Kasus Inses Mojoagung dan Kegelisahan Pelajar NU: Konten Digital Harus Dikritisi dengan Edukasi Digital Berbasis Akhlak

Foto : Eka Shasmita Devy, aktivis Pelajar NU Jombang. (Istimewa)
  • Whatsapp

JOMBANG, KabarJombang.com – Fenomena konten menyimpang di media sosial yang kian menjamur mendapat sorotan tajam dari kalangan pelajar Nahdlatul Ulama (NU) di Jombang. Salah satunya datang dari Eka Shasmita Devy, aktivis Pelajar NU Jombang yang menilai bahwa digital native kini harus lebih kritis terhadap arus digital yang kerap mengabaikan nilai-nilai moral dan akhlak.

Menurut Shasmita sapaan akrabnya, digital native saat ini seringkali tergiring asik oleh viralnya suatu konten dan menjadi lena terhadap kelayakan serta kualitas konten itu sendiri. Hal ini menurunkan kemawasan terhadap mana yang sebenarnya pantas dan tidak pantas.

Baca Juga

“Yang viral belum tentu baik, yang dapat banyak dukungan (like dan komentar senasib) belum tentu benar. Kita, pelajar NU, harus jadi benteng terakhir ketika yang lain mulai permisif. Bukan sekadar komentar, tapi berani kritik dan edukasi,” tegasnya saat dikonfirmasi pada Jum’at (23/5/2025).

Pernyataan ini muncul di tengah mencuatnya kasus inses yang mengejutkan publik Jombang. Seorang pedagang pentol berinisial AA (23) dari Kecamatan Mojoagung ditangkap setelah terbukti menyetubuhi adik kandung perempuannya, Melati (nama samaran, 19), yang merupakan saudara satu ibu beda bapak. Ironisnya, tindakan tersebut berlangsung selama enam tahun dan dilakukan di rumah ibu kandung mereka.

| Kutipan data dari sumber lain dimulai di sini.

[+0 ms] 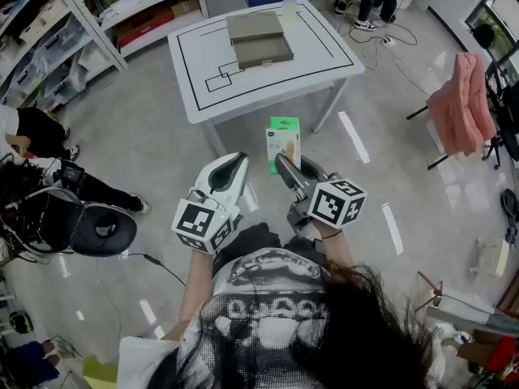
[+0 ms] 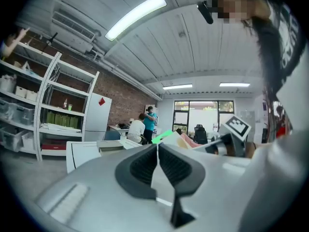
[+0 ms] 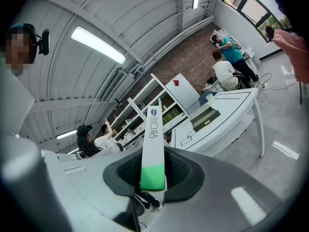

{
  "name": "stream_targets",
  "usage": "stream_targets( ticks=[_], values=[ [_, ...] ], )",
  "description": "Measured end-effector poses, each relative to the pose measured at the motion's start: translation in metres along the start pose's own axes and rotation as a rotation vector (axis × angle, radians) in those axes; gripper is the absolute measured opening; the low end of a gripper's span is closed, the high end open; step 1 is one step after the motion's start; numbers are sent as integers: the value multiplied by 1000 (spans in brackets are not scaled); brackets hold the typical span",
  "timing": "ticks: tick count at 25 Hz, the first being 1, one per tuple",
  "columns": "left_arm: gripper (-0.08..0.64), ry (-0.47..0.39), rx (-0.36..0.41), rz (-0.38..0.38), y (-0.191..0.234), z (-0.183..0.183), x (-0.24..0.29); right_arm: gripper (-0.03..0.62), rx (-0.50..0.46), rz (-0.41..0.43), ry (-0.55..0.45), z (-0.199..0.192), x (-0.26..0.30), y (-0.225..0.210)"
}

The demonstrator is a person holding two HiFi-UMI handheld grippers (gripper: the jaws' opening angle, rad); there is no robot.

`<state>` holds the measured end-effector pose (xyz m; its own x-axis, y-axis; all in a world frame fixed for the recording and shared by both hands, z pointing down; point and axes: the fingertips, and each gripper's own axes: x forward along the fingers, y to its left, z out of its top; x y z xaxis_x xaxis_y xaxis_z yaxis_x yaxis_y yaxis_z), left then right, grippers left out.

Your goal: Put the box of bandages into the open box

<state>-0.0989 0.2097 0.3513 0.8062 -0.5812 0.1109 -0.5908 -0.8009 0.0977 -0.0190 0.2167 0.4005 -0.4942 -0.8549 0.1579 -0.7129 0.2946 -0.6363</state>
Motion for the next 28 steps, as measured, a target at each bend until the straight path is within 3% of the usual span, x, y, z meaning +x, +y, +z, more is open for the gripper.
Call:
stream_targets(
  ticks=[16,28],
  values=[
    [0,-5,-44,-73,39,-11,5,86,-2,-65,14,-6,35,3],
    [0,32,-55,5,87,-17,63,86,33,-16,58,29,96,-51]
  ],
)
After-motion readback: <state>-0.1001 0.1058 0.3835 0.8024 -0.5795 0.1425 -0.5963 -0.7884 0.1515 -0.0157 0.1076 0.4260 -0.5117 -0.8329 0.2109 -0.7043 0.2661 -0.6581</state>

Kasus ini terbongkar setelah percekcokan antara AA dan Melati terkait persoalan ekonomi memicu perhatian warga sekitar. Laporan warga ke Polsek Mojoagung kemudian mengantarkan pihak kepolisian mengungkap tabir kelam hubungan inses tersebut.

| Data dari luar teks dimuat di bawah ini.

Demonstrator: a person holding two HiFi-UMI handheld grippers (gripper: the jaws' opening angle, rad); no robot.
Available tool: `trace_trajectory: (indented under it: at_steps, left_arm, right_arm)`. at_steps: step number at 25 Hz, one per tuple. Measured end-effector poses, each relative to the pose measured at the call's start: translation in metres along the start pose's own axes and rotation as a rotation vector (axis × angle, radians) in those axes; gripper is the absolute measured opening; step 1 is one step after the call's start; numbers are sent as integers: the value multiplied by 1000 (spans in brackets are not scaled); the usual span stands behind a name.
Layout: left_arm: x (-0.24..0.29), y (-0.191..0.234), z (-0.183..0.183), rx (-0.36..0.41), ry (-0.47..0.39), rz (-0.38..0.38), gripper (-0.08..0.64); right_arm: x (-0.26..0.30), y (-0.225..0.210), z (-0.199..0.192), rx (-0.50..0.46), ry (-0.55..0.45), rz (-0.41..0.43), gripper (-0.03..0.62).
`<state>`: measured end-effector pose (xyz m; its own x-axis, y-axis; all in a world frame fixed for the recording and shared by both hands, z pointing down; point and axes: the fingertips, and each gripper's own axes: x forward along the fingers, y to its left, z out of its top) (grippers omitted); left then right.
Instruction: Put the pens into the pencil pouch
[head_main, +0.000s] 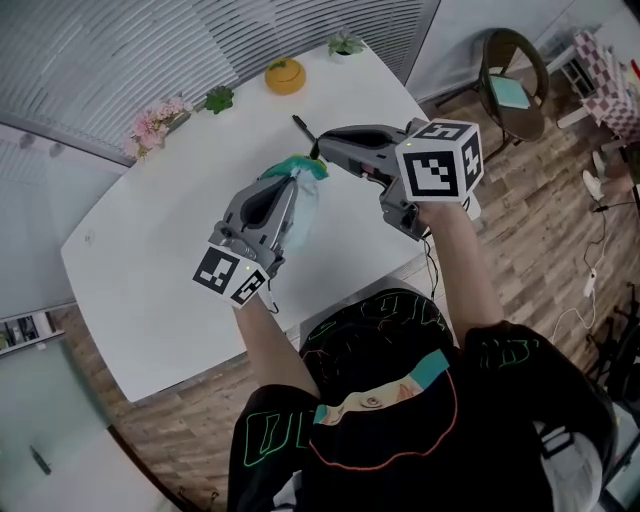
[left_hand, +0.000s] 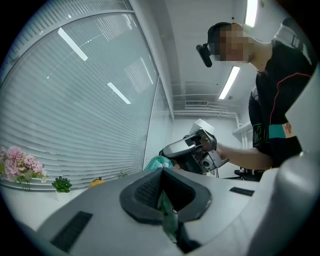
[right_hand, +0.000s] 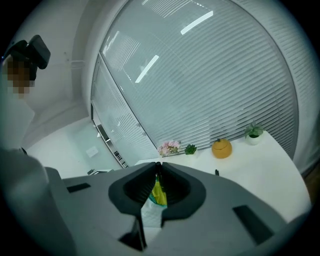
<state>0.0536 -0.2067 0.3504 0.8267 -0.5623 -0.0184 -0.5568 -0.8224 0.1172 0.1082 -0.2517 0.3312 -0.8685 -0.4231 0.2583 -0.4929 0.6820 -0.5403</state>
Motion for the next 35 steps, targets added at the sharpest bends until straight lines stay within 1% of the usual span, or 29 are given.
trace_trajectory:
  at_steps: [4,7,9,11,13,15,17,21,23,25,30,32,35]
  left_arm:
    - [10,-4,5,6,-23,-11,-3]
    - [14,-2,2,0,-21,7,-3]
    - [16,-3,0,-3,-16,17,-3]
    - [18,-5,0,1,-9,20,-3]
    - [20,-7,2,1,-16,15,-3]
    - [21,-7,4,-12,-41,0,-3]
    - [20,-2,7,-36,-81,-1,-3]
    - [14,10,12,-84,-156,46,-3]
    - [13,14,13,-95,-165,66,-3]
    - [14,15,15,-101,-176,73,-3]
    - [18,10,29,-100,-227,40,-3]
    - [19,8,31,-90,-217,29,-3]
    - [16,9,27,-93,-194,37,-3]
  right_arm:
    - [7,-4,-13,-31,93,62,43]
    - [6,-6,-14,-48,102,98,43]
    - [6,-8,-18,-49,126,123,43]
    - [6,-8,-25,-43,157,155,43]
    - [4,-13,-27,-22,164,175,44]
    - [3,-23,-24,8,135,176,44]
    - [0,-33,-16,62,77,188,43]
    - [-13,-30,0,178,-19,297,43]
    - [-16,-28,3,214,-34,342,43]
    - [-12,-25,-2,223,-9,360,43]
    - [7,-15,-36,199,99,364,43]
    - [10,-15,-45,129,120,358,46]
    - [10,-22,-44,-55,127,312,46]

Kanit Perlindungan Perempuan dan Anak (PPA) Polres Jombang, Ipda Faris Patria Dinata, mengonfirmasi penangkapan pelaku pada Minggu (18/5/2025). “Keributan tersebut menarik perhatian warga. Saat keduanya diamankan dan dimintai keterangan, barulah terungkap kekerasan seksual dalam keluarga ini,” jelas Faris pada Rabu (21/5/2025).

Menanggapi kasus ini, Shasmita menilai bahwa media sosial dan konten digital punya peran besar dalam membentuk cara berpikir penggunanya. Ia khawatir, distorsi etika akan benar terwujud, contohnya: normalisasi konten menyimpang yang seringkali dianggap lucu atau menghibur bisa mendorong permisivisme terhadap kasus-kasus seperti inses.

“Kalau dari kecil kita dicekoki konten yang melecehkan nilai-nilai kehidupan, jangan heran ketika dewasa nanti masyarakat kebal terhadap kekerasan atau penyimpangan. Sosial media selain berperan aktif mengungkap pelanggaran, secara tidak langsung juga mempromosikan terjadinya kejahatan” ujarnya prihatin.

Shasmita mendorong agar komunitas pelajar NU menjadi pionir dalam literasi digital yang berbasis nilai-nilai akhlak, khususnya di lingkungan lembaga pendidikan formal dan pesantren. Ia juga menyerukan agar organisasi pelajar NU aktif mengadakan edukasi daring tentang etika digital.

“Kita punya modal besar yakni, ilmu, akhlak, dan jaringan. Tinggal bagaimana kita berani bicara dan bergerak, bukan cuma diam atau ikut-ikutan,” tambahnya.

Ia berharap, kepekaan moral ini bisa menjadi tameng untuk membentengi generasi muda dari ancaman normalisasi perilaku menyimpang. “Saatnya pelajar NU tidak cuma pintar bicara, tapi juga kritis dan peduli,” pungkas Shasmita.